%%

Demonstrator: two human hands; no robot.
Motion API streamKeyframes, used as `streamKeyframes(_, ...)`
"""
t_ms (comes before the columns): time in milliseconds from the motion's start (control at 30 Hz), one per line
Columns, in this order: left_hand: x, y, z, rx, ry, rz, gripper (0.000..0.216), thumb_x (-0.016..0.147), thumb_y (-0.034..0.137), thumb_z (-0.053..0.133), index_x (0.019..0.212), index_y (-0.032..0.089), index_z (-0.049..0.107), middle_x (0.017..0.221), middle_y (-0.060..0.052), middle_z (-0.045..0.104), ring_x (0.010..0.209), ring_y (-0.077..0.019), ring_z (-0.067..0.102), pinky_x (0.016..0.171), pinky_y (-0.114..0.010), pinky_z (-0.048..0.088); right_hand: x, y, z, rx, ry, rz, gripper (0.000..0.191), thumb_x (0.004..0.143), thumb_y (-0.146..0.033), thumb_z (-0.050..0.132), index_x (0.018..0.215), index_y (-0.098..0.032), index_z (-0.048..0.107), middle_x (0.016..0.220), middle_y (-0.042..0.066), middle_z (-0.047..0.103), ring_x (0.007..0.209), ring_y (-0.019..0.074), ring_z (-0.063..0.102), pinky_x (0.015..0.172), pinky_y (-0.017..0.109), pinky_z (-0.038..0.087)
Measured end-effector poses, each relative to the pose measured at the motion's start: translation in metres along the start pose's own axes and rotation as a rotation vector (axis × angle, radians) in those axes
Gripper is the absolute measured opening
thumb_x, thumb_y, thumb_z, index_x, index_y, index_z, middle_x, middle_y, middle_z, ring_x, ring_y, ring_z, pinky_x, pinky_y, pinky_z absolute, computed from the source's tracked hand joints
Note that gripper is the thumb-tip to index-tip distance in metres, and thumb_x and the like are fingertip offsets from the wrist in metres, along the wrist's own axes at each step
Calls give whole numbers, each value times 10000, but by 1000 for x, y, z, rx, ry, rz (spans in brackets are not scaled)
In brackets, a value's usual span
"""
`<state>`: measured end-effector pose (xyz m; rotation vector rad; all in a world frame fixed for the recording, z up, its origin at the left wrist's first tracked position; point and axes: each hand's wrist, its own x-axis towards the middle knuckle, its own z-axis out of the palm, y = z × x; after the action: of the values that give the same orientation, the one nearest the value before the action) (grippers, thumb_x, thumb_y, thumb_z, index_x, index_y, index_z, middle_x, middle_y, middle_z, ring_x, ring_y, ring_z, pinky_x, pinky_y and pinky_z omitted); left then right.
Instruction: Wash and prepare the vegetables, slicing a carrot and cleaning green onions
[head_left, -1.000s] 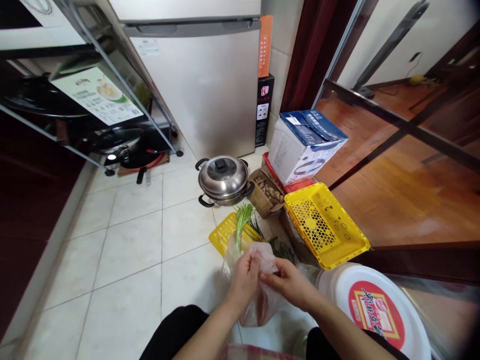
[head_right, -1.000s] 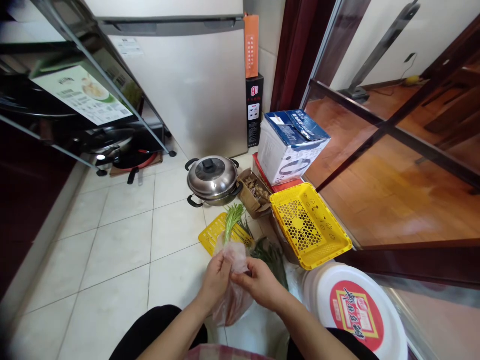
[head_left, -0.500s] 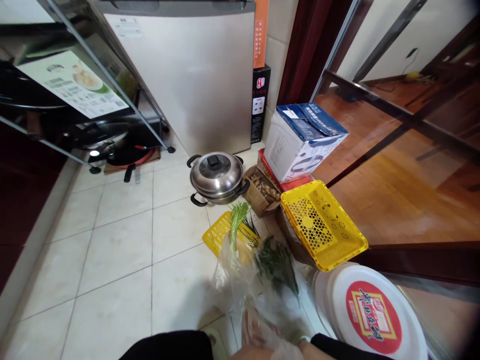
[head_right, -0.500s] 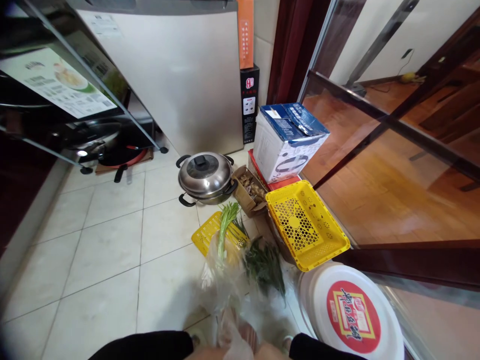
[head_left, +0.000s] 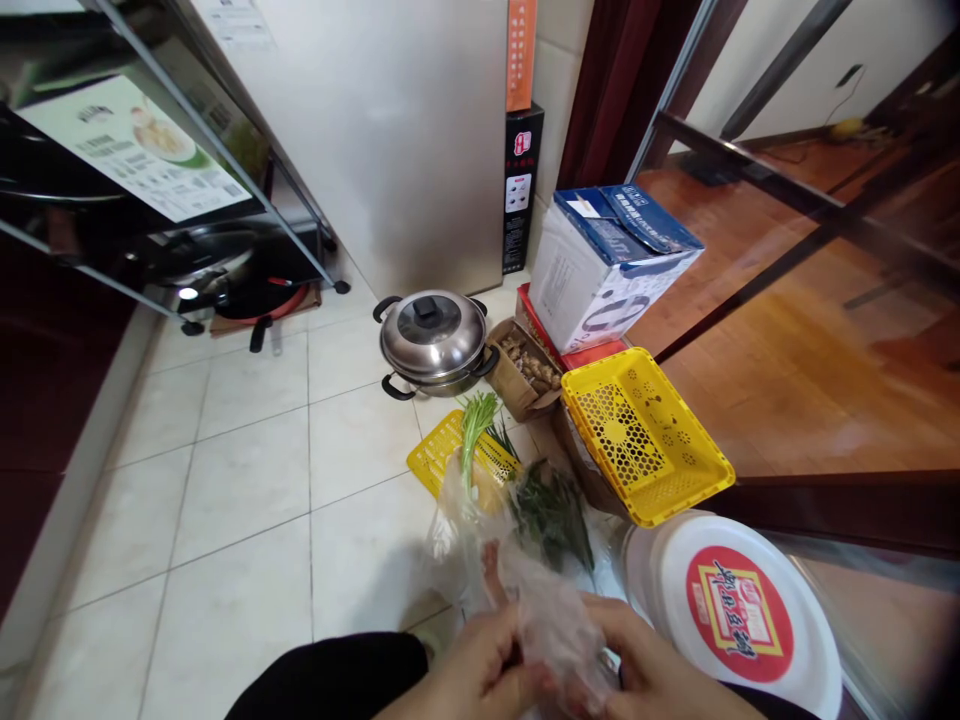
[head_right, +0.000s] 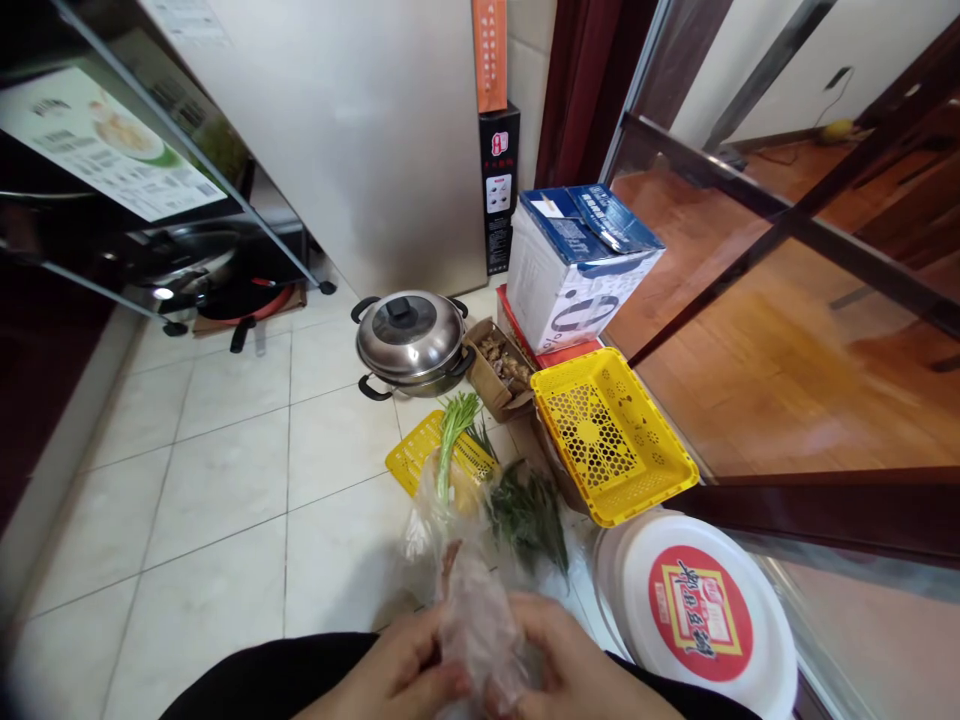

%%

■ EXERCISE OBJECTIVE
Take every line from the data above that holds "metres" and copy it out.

■ ANSWER TO THE PROBLEM
Measured end-effector poses, each relative to the pose measured at the motion's start: translation in metres along the start pose's own axes and rotation as a rotation vector (axis × angle, radians) in those axes
Note that gripper is the thumb-tip to index-tip distance in metres, and thumb_x and the like are fingertip offsets from the wrist in metres, along the wrist's own axes at each step

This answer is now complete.